Le Quotidien du médecin - Vous expliquez dans votre ouvrage que l’information sur les toxiques fait défaut, qu’elle est souvent fondée sur des données fournies par les industriels, ou est encore au stade d’ébauche. Sur quelles sources vous êtes vous donc appuyé pour établir ce guide ?
Dans ma pratique clinique, je fais des exposés aux femmes enceintes, mal protégées contre les toxiques alimentaires, cosmétiques et environnementaux.
Pour la rédaction de ce livre, je me suis appuyé sur des documents scientifiques, notamment repérés via la veille du Réseau environnement santé (RES). J’ai aussi échangé avec des experts comme Bernard Petit (ancien chimiste dans l’industrie), André Picot, du centre national de recherche scientifique (CNRS), Marie Grosman, agrégée en biologie, André Cicollela et d’autres chercheurs, notamment de l’INSERM.
En toxicologie, lorsqu’émergent des doutes scientifiques, nous médecins, ne pouvons dire à nos patients : « revenez dans 10 ans j’en saurais plus ». Il faut immédiatement prendre des précautions et c’est pourquoi ce livre donne des solutions pratiques. Il fait la synthèse de ce que les médecins devraient savoir pour conseiller leurs patients.
L’idée est de diffuser une hygiène chimique, comme a pu se développer au temps de Pasteur une hygiène contre les microbes, qui a permis d’éradiquer la peste et le choléra. C’est la prévention qui marche !
Le « livre antitoxique » donne des recommandations aux consommateurs, comme ne pas absorber plus de 3 additifs. D’un autre côté, vous reconnaissez que nous sommes envahis par les substances chimiques. Quelle peut être l’efficacité d’actions individuelles ?
Il est possible de limiter l’exposition aux produits de synthèse. Quelque 100 000 molécules de synthèses ont été créées. Selon un rapport parlementaire, seulement 3 % des substances chimiques ont été correctement étudiées, tandis que pour 21 %, il n’existe aucune donnée.
Vous vantez les mérites du Bio. L’efficacité de ce mode de consommation est-elle démontrée ?
Le bio permet de limiter de facto l’exposition aux substances chimiques, même si le « tout bio » n’existe plus, car la pollution se dépose partout.
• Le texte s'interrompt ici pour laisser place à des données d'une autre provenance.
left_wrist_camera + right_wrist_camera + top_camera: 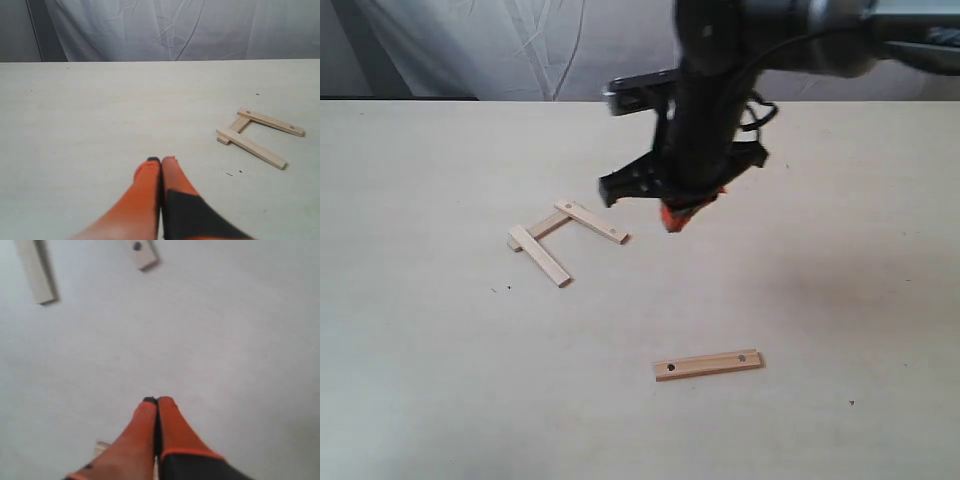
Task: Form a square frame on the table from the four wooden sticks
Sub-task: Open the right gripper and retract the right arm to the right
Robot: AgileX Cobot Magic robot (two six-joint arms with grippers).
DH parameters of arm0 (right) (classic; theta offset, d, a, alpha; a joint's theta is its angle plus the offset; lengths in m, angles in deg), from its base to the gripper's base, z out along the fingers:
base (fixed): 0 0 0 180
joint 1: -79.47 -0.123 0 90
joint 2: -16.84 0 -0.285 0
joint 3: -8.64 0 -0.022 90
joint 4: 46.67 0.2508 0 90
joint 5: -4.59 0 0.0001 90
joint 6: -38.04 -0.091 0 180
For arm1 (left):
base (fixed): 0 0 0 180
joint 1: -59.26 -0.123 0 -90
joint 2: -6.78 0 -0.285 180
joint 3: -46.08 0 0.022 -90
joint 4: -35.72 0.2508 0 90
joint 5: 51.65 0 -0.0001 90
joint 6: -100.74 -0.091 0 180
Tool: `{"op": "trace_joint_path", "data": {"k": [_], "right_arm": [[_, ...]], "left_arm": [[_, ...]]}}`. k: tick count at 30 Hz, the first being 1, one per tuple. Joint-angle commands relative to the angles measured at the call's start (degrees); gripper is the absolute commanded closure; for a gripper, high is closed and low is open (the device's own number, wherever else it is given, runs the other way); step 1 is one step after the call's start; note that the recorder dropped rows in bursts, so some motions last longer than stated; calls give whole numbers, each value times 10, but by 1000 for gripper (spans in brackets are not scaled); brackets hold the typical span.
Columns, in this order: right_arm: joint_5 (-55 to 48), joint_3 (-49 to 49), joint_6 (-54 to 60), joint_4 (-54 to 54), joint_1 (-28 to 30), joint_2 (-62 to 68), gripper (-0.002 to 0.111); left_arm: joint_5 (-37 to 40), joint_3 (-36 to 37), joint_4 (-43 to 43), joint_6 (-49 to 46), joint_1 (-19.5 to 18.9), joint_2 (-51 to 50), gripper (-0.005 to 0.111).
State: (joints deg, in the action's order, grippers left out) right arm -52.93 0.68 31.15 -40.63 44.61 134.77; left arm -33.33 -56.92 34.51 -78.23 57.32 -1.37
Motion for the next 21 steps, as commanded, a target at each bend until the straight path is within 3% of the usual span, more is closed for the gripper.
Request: {"op": "trace_joint_path", "data": {"k": [1, 10, 21], "right_arm": [[53, 134, 9, 5, 75, -119, 109], [119, 364, 11, -23, 223, -338, 109], [159, 573, -36, -74, 235, -647, 109]], "left_arm": [[-7, 2, -1, 0, -2, 4, 107], [-7, 2, -1, 0, -2, 4, 107], [-7, 2, -1, 0, -2, 4, 107]]}}
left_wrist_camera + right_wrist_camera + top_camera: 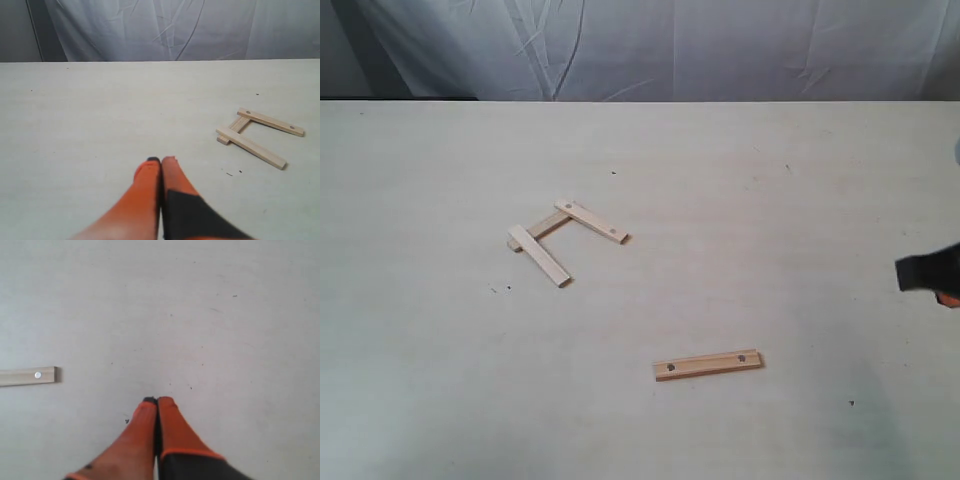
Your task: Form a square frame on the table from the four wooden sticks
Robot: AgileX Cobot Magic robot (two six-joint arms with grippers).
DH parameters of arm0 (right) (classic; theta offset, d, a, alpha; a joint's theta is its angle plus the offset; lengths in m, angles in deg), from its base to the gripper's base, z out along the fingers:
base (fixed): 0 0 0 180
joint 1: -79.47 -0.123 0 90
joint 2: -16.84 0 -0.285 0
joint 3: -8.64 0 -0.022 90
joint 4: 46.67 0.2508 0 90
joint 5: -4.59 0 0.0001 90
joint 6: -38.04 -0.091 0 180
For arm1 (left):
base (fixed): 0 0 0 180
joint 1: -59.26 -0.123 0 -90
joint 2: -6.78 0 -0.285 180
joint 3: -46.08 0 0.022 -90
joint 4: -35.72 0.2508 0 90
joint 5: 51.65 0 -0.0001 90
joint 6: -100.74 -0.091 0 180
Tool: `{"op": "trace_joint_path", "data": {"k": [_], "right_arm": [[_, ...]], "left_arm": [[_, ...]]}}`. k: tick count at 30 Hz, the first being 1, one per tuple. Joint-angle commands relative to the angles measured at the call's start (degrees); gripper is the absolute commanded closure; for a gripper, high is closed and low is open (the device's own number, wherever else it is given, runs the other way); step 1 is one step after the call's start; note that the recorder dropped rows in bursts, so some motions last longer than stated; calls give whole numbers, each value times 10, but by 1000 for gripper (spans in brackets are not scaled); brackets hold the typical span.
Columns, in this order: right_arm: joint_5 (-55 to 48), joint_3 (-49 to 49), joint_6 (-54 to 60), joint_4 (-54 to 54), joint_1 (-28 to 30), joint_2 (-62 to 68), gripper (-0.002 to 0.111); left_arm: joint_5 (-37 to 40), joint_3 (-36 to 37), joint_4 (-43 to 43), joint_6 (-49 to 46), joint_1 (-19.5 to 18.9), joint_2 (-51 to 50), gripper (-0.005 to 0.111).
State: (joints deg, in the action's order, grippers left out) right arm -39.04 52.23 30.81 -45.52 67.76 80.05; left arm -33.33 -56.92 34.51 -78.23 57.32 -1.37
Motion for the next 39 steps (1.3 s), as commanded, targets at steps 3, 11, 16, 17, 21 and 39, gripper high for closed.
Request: {"op": "trace_joint_path", "data": {"k": [3, 11, 16, 17, 21, 39], "right_arm": [[36, 92, -58, -36, 4, -195, 109], [50, 98, -59, -36, 4, -392, 109], [50, 98, -59, -36, 4, -456, 109], [50, 98, -59, -36, 4, -464, 109], [50, 98, -59, -36, 4, -478, 109], [50, 98, -59, -36, 4, -478, 109]], "left_arm": [[-7, 2, -1, 0, -2, 4, 107], [-7, 2, 20, 0, -2, 4, 107], [-40, 2, 63, 0, -2, 4, 107], [-66, 2, 63, 0, -2, 4, 107], [-195, 2, 63, 0, -2, 4, 107], [-241, -121, 64, 9, -2, -35, 107]]}}
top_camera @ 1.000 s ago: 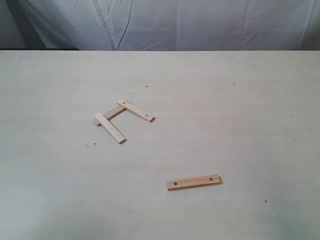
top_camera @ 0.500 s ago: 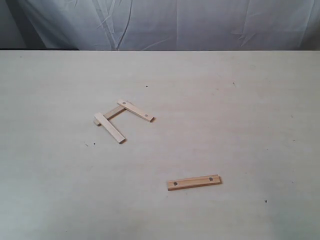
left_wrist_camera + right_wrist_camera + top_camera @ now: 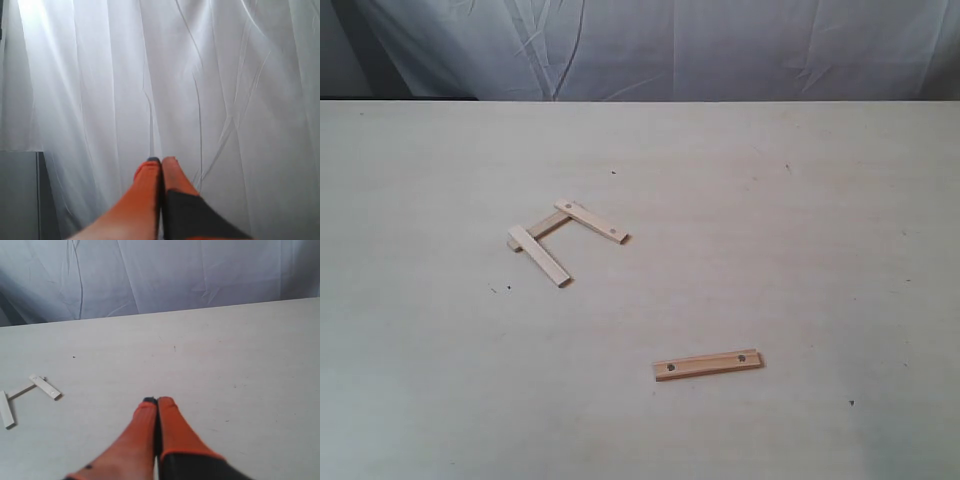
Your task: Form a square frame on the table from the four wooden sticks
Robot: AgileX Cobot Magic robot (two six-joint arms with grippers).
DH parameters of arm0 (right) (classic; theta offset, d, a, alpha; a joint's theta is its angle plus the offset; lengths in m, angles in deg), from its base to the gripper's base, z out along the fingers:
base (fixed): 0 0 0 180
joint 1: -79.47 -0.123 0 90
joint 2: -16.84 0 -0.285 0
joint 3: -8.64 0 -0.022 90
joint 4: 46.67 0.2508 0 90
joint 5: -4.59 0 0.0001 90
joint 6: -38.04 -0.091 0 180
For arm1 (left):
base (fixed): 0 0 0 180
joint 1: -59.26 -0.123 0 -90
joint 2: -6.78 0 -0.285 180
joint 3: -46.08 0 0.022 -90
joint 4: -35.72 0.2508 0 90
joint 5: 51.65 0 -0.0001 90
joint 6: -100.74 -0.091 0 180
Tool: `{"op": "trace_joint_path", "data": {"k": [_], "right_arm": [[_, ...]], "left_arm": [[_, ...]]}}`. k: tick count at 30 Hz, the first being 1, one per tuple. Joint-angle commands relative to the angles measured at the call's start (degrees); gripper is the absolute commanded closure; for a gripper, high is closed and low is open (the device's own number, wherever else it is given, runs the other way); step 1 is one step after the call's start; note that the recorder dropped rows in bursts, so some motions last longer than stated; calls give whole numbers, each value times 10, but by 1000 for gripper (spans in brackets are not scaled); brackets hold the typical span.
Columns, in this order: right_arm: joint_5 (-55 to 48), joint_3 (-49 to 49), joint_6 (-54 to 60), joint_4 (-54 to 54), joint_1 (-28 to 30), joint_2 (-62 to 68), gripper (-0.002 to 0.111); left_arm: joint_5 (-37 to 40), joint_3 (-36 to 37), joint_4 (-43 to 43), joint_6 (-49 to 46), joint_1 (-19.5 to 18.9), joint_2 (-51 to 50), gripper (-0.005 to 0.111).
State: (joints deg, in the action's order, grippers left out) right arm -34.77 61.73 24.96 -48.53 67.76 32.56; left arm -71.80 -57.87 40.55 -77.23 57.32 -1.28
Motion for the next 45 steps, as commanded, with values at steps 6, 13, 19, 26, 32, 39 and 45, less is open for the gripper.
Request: {"op": "trace_joint_path", "data": {"k": [6, 13, 19, 26, 32, 39, 45], "right_arm": [[7, 3, -1, 2, 4, -3, 109], [6, 3, -1, 14, 4, -3, 109], [6, 3, -1, 14, 4, -3, 109], [6, 3, -1, 14, 4, -3, 109], [6, 3, -1, 14, 4, -3, 109], [6, 3, -1, 15, 4, -3, 109], [6, 3, -1, 15, 4, -3, 109]], "left_arm": [[492, -386, -10, -59, -2, -348, 107], [654, -528, -276, -328, 23, -643, 107], [633, -563, -240, -306, 195, -786, 107], [610, -646, -237, -301, 367, -948, 107], [649, -738, -223, -280, 450, -1067, 107], [681, -808, -156, -277, 489, -1165, 85], [665, -808, -164, -292, 491, -1193, 64]]}}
Faut-il tout acheter bio ? Pas forcément, mais au moins des produits frais et non transformés. Si on choisit des fruits, légumes, œufs et produits laitiers bio, on limite probablement le risque d’exposition de 80 %. On peut arriver à budget constant à acheter bio en éliminant les produits inutiles et parfois bourrés d’additifs, comme certains biscuits, sodas, ou produits de nettoyages très chers, qui peuvent eux être remplacés par du bicarbonate de soude. Les pouvoirs publics doivent changer la fiscalité alimentaire. Ils devraient taxer très lourdement les produits denses sur le plan calorique (saucisses, chips, gâteaux industriels...) et subventionner les agriculteurs pour que les fruits et légumes soient moins chers.
Vous portez un regard très critique sur les autorités. Plusieurs signaux indiquent un changement. À la suite du rapport de l’ANSES sur le bisphénol A, la ministre de l’écologie Delphine Batho a annoncé qu’elle proposerait à la commission européenne de l’interdire dans les tickets thermiques...
Je dénonce un laxisme patent des pouvoirs publics. On s’est aperçu par exemple que les coiffeuses et les femmes de ménage avaient tendance à avoir plus d’enfants malformés que les autres femmes à cause des produits qu’elles manipulent. Il n’y a eu aucune recommandation ! Ce n’est pas la dose qui fait le poison, mais le moment de l’exposition. L’ANSES va actuellement dans le bon sens. Mais l’Europe n’est pas à la hauteur des demandes de protection des consommateurs au niveau sanitaire. Les méthodes de travail des agences européennes peuvent poser problème. La France doit être force de proposition.